This is an article I submitted this morning about mental health that is to be published in an ebook. I hope if nothing else, it helps someone.
At age seventeen, I married a narcissist, wife-beating, drug dealer, albeit I didn’t know this when we first married. My father died five months later from three different kinds of cancer. I quickly became an alcoholic to deal with his loss and the depression I was going through. Two weeks before my father died, we found out my mother had ovarian cancer. She died almost two years later. That is when I started using cocaine heavily to numb the pain. I was on a self-destructive path.
By age twenty I was drug-free and seeing a psychologist for being promiscuous. He diagnosed me with bipolar 1 disorder and insomnia. The medications he put me on turned me into what felt like, was a zombie. I didn’t feel anything, I didn’t sleep, I didn’t even know what was going on around me. This was my first experience as a guinea pig.
Since I had no idea what bipolar was, I did some research and found that I was basically the textbook description of a manic depressive. I knew nothing of the illness but had watched my mother deal with depression most of my life up to that point. I spent many years in a manic state.
My now-deceased ex-husband labelled me as crazy. I tried to kill him twice, once was food poisoning because he made me cook with a migraine and the other time I pulled a gun on him. Drugs were involved both times. When I turned twenty-three, I left him for another man.
At age twenty-four I married a man that has stuck by me through thick and thin. He has helped me deal with my anxiety and depression when I couldn’t deal with it. He pushed me when I needed to be pushed and has been a shoulder when I needed a shoulder to cry on. It hasn’t been easy for him either, I know I can be difficult.
For the past eight years, my brain has been on a roller coaster. Five years ago, I was diagnosed with a pituitary adenoma, brain tumor. According to the neurologist I was born with it. This made all my mental issues make sense and a reason for being.

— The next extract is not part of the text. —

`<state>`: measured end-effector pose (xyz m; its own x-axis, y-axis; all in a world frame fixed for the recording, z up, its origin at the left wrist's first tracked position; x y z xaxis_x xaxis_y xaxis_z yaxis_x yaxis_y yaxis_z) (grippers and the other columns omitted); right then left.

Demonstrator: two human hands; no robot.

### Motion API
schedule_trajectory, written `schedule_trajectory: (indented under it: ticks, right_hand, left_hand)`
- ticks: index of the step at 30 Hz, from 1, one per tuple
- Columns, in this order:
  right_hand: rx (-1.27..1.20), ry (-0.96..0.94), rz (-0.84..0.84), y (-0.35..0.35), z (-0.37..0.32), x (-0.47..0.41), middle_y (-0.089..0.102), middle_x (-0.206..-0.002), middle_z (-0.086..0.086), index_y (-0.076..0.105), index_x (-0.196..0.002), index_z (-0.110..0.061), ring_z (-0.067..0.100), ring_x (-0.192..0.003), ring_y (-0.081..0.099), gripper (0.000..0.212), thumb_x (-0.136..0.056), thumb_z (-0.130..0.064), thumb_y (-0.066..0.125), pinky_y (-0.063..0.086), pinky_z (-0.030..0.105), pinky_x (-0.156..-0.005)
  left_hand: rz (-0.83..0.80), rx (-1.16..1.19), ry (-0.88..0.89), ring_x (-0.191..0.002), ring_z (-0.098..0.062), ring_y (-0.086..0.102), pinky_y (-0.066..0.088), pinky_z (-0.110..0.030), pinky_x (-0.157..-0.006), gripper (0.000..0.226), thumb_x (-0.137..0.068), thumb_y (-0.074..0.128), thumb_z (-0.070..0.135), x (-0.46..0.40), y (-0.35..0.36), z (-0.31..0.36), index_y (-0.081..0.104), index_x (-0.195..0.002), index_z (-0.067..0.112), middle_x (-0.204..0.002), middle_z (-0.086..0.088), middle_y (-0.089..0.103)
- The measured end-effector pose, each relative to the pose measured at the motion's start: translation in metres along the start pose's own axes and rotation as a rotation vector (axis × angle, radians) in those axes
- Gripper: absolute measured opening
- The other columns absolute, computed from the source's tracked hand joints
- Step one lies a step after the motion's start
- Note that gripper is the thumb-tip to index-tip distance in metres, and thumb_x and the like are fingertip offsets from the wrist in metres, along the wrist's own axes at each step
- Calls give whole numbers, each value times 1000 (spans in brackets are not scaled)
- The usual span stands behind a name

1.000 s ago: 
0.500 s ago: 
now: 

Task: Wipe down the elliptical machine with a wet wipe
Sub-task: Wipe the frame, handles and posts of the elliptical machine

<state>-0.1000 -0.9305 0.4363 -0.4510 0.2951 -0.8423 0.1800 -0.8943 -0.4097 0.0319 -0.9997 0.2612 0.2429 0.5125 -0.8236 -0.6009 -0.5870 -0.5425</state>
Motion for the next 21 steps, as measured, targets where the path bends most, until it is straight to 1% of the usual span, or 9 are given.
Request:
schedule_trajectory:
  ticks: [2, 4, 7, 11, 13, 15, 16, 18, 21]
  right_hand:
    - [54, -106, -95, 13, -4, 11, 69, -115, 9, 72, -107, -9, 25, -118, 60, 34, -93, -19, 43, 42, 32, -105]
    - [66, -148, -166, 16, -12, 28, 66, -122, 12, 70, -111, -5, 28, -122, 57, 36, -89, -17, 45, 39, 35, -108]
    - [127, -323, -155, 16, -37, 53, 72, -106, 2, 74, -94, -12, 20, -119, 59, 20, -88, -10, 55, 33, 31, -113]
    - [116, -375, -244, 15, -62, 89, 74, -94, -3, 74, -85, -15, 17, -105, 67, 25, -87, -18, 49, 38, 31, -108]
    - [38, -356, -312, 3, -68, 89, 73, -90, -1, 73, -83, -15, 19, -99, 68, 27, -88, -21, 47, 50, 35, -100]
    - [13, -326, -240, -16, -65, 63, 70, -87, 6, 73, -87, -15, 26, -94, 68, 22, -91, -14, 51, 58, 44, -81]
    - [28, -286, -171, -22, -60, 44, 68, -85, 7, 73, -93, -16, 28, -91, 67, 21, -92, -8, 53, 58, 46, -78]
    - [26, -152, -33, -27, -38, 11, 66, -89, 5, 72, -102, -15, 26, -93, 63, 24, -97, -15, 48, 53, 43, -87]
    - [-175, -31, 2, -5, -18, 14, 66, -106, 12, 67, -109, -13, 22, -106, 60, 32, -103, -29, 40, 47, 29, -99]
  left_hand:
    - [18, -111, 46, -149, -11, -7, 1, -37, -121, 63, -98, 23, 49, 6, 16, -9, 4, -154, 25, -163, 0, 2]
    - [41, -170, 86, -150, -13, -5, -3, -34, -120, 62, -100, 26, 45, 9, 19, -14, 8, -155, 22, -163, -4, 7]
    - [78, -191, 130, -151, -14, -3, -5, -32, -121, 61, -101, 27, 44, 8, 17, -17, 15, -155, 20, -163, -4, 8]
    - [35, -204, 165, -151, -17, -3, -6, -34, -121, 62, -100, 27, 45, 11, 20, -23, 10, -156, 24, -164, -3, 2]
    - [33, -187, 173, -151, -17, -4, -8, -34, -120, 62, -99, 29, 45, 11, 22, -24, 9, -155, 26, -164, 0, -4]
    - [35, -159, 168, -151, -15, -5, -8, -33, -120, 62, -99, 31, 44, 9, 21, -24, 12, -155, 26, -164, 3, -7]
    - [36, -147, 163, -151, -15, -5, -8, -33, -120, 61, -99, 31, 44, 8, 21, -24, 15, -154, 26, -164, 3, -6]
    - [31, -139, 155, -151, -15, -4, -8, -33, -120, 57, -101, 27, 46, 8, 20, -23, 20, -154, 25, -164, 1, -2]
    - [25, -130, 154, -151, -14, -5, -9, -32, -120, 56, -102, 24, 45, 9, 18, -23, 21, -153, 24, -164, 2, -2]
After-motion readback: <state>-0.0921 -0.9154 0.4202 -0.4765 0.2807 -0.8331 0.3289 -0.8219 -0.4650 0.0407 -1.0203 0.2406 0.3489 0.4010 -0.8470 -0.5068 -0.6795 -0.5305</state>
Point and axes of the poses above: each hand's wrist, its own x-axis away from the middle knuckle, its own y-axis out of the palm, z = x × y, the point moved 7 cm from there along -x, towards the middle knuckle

I have found that certain things stimulate and calm my brain. I enjoy reading, writing, and making crafts. I even have two blogs that I write on, one for my mental health issues and the other for an aspiring author because I am currently writing a novel. It depends on what my brain needs to do that day or that moment. It has really helped with the depression along with my current medications.
I have had three miscarriages and two tubal pregnancies. This made the depression harder to deal with. I have spent many years in therapy and have my own weird way of dealing with my shortcomings. My rainbow baby will be sixteen years old tomorrow and his brother will be twelve on Halloween.
As far as being a guinea pig, I have been on just about every med for bipolar that the doctors could think of. I am currently on Vraylar which has helped dramatically with the depression and helped me become the real me again. Buspar helps with my anxiety and of course, there are other meds for my other health issues.
I enjoy being the crazy psycho but only I can call myself that. I joke about my illnesses to help me cope such as, I’m so smart that my pituitary grew another brain. No one else is allowed to make fun of me unless I crack the first joke. If they made the first comment then I will dwell on what they said for weeks and it hurts too bad.
If nothing else, I hope my story helps one person. We are all unique, no one is perfect and normal does not exist.